Figure S1. Transfer of docetaxel-treated tri-cultures leads to massive loss of external melanoma cells. Drawings schematically depicting the general composition of the tri-culture model (A) and the proposed mechanism for the loss of external SK-MEL-28 cells upon docetaxel treatment (B). (A) A core of CCD-Sk1137 fibroblasts (grey) is surrounded by a ring of CK14-positive HaCaT keratinocytes (yellow), and this by CK10-positive HaCaT keratinocytes (red). SK-MEL-28 melanoma cells (green) can be divided in individual ‘internal’ melanoma cells found largely in the fibroblast core, and clustered ‘external’ melanoma cells located on the outer rim of the tri-cultures. (B) In all experiments, spheroid formation was performed in cell repellent plates. In mold experiments (left part), spheroids were then transferred to an agarose mold, where docetaxel treatment was followed by washing and embedding for cryosectioning. Subsequently, cryosections were immunostained. In experiments without mold, docetaxel treatment was also done in the cell repellent plate.

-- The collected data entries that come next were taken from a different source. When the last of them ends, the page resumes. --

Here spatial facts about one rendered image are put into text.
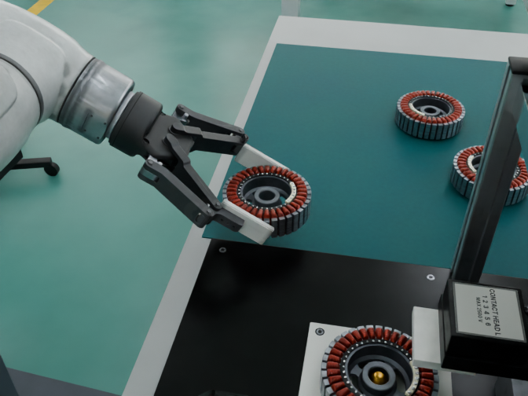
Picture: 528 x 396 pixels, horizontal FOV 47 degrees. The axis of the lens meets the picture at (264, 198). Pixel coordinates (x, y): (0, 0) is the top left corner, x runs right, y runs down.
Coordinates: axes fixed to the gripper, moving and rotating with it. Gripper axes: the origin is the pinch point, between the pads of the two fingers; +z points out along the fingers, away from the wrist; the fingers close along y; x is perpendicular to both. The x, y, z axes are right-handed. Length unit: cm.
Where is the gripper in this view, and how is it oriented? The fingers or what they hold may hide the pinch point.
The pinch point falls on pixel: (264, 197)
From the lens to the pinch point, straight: 77.6
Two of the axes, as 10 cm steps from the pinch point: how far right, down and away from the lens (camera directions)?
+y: -1.8, 6.3, -7.6
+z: 8.5, 4.9, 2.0
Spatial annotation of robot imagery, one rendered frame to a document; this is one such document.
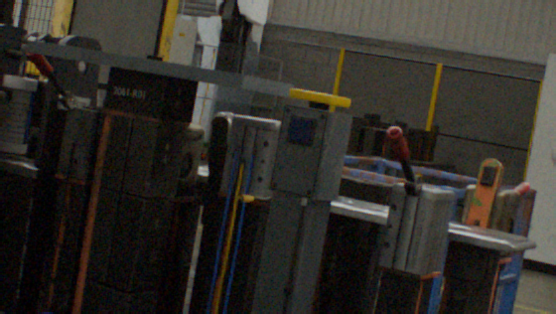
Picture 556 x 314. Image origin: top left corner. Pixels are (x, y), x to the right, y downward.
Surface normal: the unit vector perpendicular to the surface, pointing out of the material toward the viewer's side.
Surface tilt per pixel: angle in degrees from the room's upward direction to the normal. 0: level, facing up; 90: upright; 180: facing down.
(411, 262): 90
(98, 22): 91
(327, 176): 90
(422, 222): 90
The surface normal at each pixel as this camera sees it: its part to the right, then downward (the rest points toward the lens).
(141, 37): 0.89, 0.19
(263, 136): -0.47, -0.04
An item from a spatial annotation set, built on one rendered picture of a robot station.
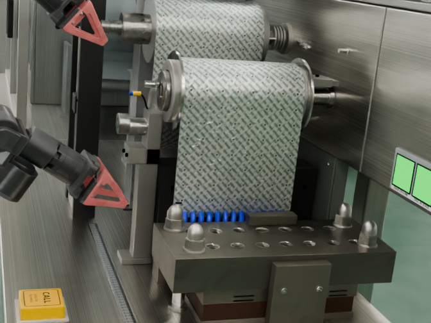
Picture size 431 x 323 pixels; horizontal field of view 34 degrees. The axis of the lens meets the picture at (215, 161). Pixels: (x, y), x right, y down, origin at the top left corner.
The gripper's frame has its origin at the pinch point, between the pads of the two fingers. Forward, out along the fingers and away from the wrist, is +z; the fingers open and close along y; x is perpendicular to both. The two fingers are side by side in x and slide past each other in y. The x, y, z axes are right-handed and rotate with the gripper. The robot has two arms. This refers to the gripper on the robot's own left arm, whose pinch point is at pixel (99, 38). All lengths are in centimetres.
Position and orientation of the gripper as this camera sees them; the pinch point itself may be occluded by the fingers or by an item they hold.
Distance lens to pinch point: 130.3
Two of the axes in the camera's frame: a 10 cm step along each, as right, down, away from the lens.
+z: 6.7, 6.3, 4.0
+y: 3.0, 2.7, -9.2
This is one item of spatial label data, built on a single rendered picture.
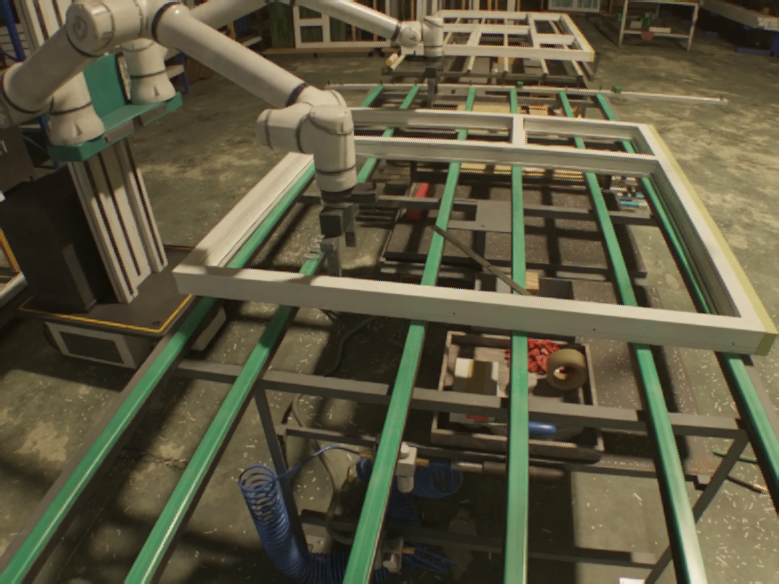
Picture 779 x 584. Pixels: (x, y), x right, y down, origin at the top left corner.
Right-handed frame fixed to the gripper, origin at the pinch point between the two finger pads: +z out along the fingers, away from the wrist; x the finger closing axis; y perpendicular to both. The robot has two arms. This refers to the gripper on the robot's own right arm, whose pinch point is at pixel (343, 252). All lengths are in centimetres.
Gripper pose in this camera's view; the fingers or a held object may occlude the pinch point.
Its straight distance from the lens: 123.0
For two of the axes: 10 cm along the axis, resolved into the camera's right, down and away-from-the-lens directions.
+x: -2.1, 5.9, -7.8
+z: 0.3, 8.0, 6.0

Then, treated spheroids were transferred to another standard plastic well for washing and embedding. Presumably, external melanoma cells got loose upon docetaxel treatment and were largely lost upon transfer in the experiments without mold. This is schematically shown by the loosened cells in the pipette on the right side of the scheme. (C) Micrograph of a tri-culture spheroid in the agarose mold. Note, that the agarose does not cover the spheroid, thus, docetaxel can freely access the spheroid as in the standard plastic well. The advantage of the mold is, that it can be directly cryosectioned avoiding further steps of pipetting. (JPG 1420 kb)